Sex, drugs, rock’n’roll, and a road trip. Where you find these elements together, you will find Chuck Klosterman. What can I say? I ‘get’ Klosterman, insomuch as you can get a snarky music junkie who writes about his confusions about the world. I’m still not sure if this is a good or a bad thing, but I’m going for to opt for “good.” Klosterman can always make me laugh, a rare feat in my reading and viewing experiences. So, go! Read some Klosterman.

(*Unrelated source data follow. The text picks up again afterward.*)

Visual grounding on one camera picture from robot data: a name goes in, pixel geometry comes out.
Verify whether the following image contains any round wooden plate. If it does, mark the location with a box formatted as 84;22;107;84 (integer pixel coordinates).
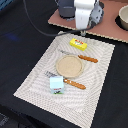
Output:
56;55;84;78

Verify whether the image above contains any knife with wooden handle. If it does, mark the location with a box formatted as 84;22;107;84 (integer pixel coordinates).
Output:
59;50;98;63

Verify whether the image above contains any grey toy pot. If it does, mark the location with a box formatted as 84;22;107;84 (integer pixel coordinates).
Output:
55;0;75;18

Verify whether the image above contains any light blue milk carton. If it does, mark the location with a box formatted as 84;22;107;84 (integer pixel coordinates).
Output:
50;76;64;94

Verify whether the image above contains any beige bowl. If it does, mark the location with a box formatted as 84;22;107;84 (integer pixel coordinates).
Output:
119;5;128;30

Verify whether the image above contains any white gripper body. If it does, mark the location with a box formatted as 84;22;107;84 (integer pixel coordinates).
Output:
74;1;104;36

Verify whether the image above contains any fork with wooden handle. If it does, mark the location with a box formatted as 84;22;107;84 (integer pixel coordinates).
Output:
44;71;86;90

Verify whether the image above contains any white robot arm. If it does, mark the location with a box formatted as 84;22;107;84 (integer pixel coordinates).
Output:
74;0;104;36

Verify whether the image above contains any brown toy stove board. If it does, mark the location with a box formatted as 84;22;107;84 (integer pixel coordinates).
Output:
48;0;128;43

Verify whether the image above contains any yellow toy box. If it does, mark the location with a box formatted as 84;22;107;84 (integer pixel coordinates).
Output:
70;38;87;51

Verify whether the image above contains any beige woven placemat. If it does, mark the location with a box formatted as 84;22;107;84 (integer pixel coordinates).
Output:
14;34;114;128

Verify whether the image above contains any black cable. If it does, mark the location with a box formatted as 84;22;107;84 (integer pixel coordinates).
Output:
21;0;84;38

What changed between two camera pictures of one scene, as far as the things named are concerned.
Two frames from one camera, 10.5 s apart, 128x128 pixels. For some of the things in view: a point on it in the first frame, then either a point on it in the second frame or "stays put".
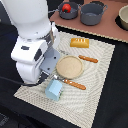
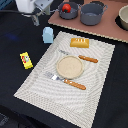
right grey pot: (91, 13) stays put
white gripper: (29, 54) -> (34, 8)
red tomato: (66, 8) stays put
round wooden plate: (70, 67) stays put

I barely got through this. The author is too full of himself. Constantly on about every woman he fucked or how the woman he wanted did something so horrible that he didn't want to be her friend, but he cant tell the reader what it is, you just have to trust his douchey opinion. Get this book away from me.

Arjun Mishra

I cannot really say that I care much for the premise of Klosterman's trip: visiting the death places of seminal musicians. I'm slightly interested in the societal reactions and beliefs surrounding the deaths, ergo the significance of Cobain's death. I'm more interested in Klosterman's story and most interested in his drawing of the world through basketball and KISS. That I can identify and understand. I read Klosterman for the music and basketball, hence I love his Grantland articles. The travel can be informative, especially when he travels to isolated places that I have little more than an inkling about: Montana, Fargo, Washington, Minnesota. It seems like he undertook a physically and mentally tasking trip, but for which reason I don't know. I certainly don't demand it of him. I desire the musical and tangential analyses, but I don't require the examination of famous rock stars death sites to relate those stories. If other readers do, then great, but the premise is still an excuse to me.The geography being what it was, I appreciate some of the discussion on musical deaths. Dying is an important part of being a musician and future remembrance, hence Cobain once again. Elvis' legacy seems to be his early death. We could go on. If a rock star does not die young, he inevitably turns into a caricature of an old man (or woman in Steven Tyler's case). The rock star needs to be memorialized young.

Abe Brennan

Why do we care about Chuck Klosterman? There is nothing truly remarkable about his life. I disagree with 97 percent of what he has to say about music. The way he holds his political cards close to his chest makes me suspicious. And yet, once I start one of his books, I can’t put it down. Killing Yourself to Live is no exception. It takes us on a drug-fueled odyssey across the United States with stops at famous rock and roll death sites (the seedy hotel where Sid Vicious did himself in; the burnt patch in Rhode Island that used to be a bar where dozens lost their lives thanks to Great White’s trying to re-live their, ahem, glory days; the patch of ground Buddy Holly’s plane collided with; Cobain’s death room, etc.). As is the case with many young-ish writers today (to wit: Sarah Vowell), Klosterman’s book’s stated purpose serves merely as an ostensible vehicle for the author to write about himself, his life, his loves, etc. One might be tempted to write this off as narcissism or myopia, but Klosterman somehow manages to wrest insights into the human condition out of the twisted, emotional menagerie that is his psyche. Yes, he’s self-absorbed, but in such a fashion that his sharing it with us feels like a gift…of sorts.